Download bsod.rar for free on uploading.com



ico said:


> But FIRST and the foremost, *ankurhothot* should try and solve the problem at the software level before going for a purchase.  You just can't suggest someone to go out and make a PSU purchase just like that.  (that PSU isn't good enough, I agree on that but it is the later stage)
> 
> *@ankurhothot*
> Have you tried installing the latest AMD driver? Refer to *tkin's post #9* for instructions.

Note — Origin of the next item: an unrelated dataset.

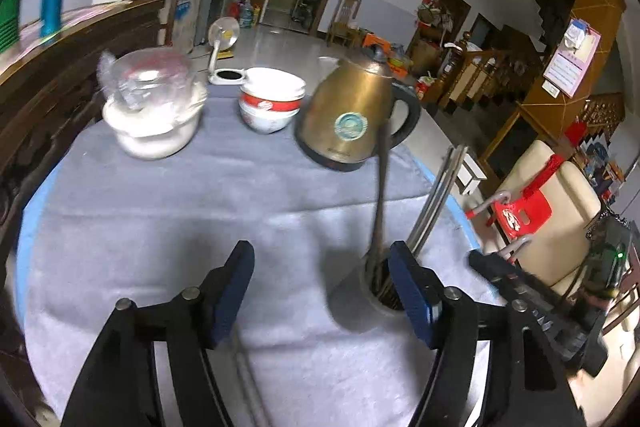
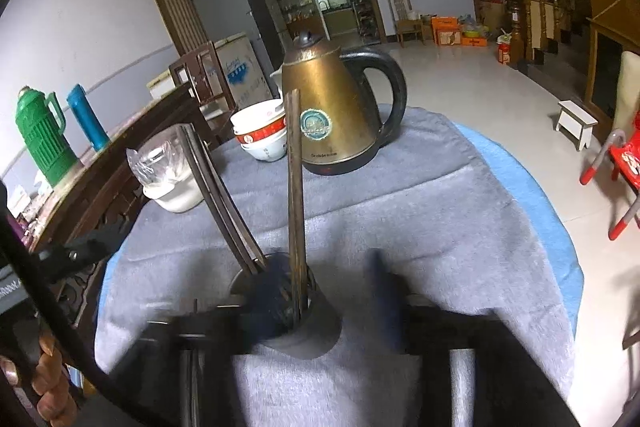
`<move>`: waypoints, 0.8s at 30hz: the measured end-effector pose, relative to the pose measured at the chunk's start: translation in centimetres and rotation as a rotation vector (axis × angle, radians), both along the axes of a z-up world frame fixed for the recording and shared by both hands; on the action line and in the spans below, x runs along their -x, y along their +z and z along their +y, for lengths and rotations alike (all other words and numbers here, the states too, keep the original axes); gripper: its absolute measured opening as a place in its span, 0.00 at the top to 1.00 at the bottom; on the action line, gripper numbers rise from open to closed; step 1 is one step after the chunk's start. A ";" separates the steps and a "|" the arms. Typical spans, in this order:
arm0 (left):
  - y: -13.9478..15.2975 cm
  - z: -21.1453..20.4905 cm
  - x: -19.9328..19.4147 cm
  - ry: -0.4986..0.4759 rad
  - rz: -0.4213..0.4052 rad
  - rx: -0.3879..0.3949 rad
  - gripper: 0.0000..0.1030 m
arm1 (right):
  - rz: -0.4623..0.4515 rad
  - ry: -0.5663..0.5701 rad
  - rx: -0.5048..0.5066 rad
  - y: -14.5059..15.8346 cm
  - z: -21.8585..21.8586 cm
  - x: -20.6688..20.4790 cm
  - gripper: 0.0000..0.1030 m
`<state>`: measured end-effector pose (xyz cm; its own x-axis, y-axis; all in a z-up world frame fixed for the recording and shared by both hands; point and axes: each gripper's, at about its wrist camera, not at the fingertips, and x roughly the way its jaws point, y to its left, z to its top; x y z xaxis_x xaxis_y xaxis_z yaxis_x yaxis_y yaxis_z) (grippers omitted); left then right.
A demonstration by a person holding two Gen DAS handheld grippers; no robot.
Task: Organize utensils
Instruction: 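Move both grippers down to the remaining chopsticks on the cloth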
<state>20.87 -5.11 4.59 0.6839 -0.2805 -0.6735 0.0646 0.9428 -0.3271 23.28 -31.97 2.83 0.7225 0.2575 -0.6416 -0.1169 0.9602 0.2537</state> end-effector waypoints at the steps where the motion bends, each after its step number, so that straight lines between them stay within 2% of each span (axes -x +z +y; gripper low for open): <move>1: -0.4 0.8 0.6 0.014 0.011 0.002 0.30 | -0.015 -0.006 0.002 0.1 -0.2 0.6 0.30; 3: -1.6 2.4 1.8 0.041 0.033 0.004 0.29 | -0.019 -0.011 0.007 0.1 -0.6 1.7 0.30; 6: -4.4 4.7 3.2 0.092 0.108 -0.022 0.29 | 0.000 -0.011 -0.001 -0.5 -1.0 3.1 0.30; 10: -8.2 6.8 4.5 0.146 0.207 -0.050 0.29 | 0.074 0.035 0.034 -2.4 0.1 5.1 0.30; 14: -11.5 8.1 5.4 0.178 0.306 -0.051 0.29 | 0.185 0.115 0.063 -5.3 2.6 6.4 0.31; 19: -13.5 8.3 6.3 0.194 0.380 -0.106 0.29 | 0.304 0.202 0.087 -8.7 6.1 6.8 0.32; 24: -14.8 8.5 7.2 0.195 0.427 -0.135 0.29 | 0.367 0.263 0.129 -10.4 8.8 6.9 0.32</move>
<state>13.71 3.42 -10.23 0.3695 -0.0658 -0.9269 -0.2304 0.9599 -0.1599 16.36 -23.14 -7.59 0.3628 0.3031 -0.8812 -0.2854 0.9363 0.2045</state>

i didnt tried out the 10.10e drivers yet... have 10.12 drivers.... will try out and tel u


----------



## tkin (Jan 4, 2011)

Looks like driver issues, follow my post above and replace your drivers, do it already.


----------



## ankurhotnot (Jan 4, 2011)

ru sure its not due to power supply?


----------



## ico (Jan 4, 2011)

ankurhotnot said:


> ru sure its not due to power supply?


It might be, but do what *tkin* has said first. There is a proper way of troubleshooting a problem.  (PSU upgrade is recommended, but like I said in the end)


----------



## ankurhotnot (Jan 4, 2011)

atikmpag.sys is causing problem n bcz of dis driver m geting bsod error........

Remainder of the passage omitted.